The two generated textures do look fairly similar, since both appear to be lifting segments from the source image. You can see that the different noise initializations do create unique images though, as the patches appear in different locations between the two textures.

Style Transfer

Finally, to do style transfer, I combine the style and content losses from the given style and content images, and optimize over those. In my case, I found that using the first five style layers and the second content layer tended to give results which kept the texture from the style image without losing too much structure from the content image. Generally, a style loss weight of 1,000,000 with a content loss weight of 1 produced decent images, though different style images sometimes could use more or less weight depending on how much the style image overpowered the content. Using 300 optimizer iterations, I generated some of the images below.

Altogether I think these results look pretty good. It is worth noting though that the best results were achieved where the content image and style image had similar color palettes. Because I include the earlier style features, the style loss tends to penalize colors which don't appear in the style image, which can lead to some unnatural recolorings of things in the content image. Images like the Starry Night Falling Water example may produce visually compelling output, although the result doesn't very strongly match the original content in more than geometric structure.

In cases where the color palettes are matched well though, results like the Frida Kahlo Falling Water or Starry Night Phipps images look really good. Especially in the Phipps case, you can see how the brushstroke textures from the Van Gogh painting are carried right over into the new image.

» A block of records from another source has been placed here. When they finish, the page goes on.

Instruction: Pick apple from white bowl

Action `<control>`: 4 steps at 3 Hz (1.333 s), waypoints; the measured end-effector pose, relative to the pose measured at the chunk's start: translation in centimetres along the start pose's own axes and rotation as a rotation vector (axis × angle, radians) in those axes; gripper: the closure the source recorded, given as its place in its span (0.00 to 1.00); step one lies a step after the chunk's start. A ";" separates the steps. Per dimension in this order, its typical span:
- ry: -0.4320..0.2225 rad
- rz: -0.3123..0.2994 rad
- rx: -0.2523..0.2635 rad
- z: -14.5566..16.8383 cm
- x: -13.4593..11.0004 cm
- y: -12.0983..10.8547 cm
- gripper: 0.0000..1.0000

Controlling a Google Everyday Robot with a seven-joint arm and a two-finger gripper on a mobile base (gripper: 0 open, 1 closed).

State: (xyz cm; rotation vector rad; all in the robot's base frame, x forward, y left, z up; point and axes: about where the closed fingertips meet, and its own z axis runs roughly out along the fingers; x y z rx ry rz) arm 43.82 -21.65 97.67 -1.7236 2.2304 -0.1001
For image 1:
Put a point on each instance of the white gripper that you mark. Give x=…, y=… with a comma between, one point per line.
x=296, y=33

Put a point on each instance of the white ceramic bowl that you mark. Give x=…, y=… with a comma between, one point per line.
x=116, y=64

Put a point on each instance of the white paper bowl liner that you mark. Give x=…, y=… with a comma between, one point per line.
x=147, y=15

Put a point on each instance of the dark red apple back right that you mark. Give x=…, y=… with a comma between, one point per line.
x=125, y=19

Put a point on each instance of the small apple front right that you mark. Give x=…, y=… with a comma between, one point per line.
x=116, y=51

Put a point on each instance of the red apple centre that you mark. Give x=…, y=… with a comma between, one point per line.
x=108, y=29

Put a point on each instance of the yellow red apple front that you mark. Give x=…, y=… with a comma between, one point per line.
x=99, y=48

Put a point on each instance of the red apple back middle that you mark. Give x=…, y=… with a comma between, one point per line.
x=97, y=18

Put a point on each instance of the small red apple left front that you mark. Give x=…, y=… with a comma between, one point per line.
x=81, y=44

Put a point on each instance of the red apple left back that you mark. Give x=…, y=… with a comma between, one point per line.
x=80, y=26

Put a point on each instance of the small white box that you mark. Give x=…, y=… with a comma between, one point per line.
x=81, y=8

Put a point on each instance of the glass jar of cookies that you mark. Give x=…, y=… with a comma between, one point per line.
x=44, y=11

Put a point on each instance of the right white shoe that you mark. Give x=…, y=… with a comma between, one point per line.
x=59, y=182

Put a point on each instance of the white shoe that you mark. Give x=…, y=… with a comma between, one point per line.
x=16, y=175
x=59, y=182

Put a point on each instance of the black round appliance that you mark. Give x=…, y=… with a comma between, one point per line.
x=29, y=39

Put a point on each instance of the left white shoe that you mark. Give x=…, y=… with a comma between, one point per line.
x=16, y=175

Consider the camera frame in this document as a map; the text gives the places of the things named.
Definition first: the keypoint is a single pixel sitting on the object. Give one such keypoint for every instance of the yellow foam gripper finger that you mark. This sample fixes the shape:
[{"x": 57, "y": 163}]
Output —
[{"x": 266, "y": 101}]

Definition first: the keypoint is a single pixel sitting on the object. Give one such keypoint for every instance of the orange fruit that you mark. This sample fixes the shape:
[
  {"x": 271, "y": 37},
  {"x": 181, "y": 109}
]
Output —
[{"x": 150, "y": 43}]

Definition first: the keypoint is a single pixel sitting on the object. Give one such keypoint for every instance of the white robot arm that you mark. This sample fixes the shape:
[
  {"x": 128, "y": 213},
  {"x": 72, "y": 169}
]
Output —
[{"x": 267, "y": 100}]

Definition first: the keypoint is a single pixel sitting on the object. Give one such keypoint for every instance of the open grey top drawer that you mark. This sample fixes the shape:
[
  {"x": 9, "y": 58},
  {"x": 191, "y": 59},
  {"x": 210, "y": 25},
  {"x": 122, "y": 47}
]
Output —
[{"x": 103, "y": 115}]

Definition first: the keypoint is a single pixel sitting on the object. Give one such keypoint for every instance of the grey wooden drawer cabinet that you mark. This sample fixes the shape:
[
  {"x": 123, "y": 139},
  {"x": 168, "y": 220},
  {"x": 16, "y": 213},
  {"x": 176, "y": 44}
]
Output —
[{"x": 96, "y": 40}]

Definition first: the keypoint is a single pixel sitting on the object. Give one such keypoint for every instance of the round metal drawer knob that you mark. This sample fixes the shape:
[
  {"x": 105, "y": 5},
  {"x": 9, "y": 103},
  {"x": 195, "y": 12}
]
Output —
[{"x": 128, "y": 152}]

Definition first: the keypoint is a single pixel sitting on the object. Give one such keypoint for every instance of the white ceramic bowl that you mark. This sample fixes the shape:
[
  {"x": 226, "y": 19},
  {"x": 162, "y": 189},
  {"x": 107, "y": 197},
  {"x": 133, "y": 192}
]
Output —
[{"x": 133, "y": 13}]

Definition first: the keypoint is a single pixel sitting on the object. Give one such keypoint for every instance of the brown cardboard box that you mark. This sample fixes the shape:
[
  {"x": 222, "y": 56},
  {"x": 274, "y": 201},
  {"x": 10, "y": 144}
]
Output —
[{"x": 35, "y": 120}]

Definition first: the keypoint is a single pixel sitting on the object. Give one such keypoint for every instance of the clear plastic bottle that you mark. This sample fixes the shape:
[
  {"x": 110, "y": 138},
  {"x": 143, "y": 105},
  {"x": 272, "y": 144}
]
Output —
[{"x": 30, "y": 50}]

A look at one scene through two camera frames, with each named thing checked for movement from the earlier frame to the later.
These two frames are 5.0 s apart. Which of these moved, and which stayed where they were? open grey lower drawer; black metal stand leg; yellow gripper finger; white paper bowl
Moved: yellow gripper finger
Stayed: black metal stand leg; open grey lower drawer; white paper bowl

All the above images were generated by initializing the optimization with the original content image, although in the other sections I started from random noise. I can also start from random noise for this optimization. In fact, the results below show the difference in output after 300 iterations, as well as the loss over time.

Noise Initialized (Content 1) Noise Initialized (Content 100) Content Initialized

I noticed that the leftmost image, initialized with noise and using the typical content loss weight didn't really capture any of the content image. The middle image is the result after I turned the content weight up to 100 times what it was originally. Overall, you can see that initializing with the content image does preserve the content better than trying to optimize towards it from a noise image. Additionally, the noise image initialization had a higher starting loss than the content image, and after 300 iterations the loss converged to a larger result.

While it is less sharp compared to the content-initialized image, I do somewhat like the look of the middle noise initialized image. It feels a bit more between the content and source images, and looks like it has a bit better color contrast and sharper details.

To finish up, here are some more style content combinations I was able to try with this system.

Style Image Content Image Result

I think the most interesting result here is the apple image. Going from a color image to a monochrome sketch is definitely difficult, and the result doesn't look perfect. In some sections though, like on the leaf, you can see the beginnings of some sketch scribbles to shade the surface in. I can only imagine with more training time that the grey splotches would go away in favor of a sketchy drawing of an apple.

I also tried stylizing the Falling Water picture using my favorite Monet painting. I don't think the results were very good for the house, though I do like the look of the brushstrokes used to fill in the trees in the background.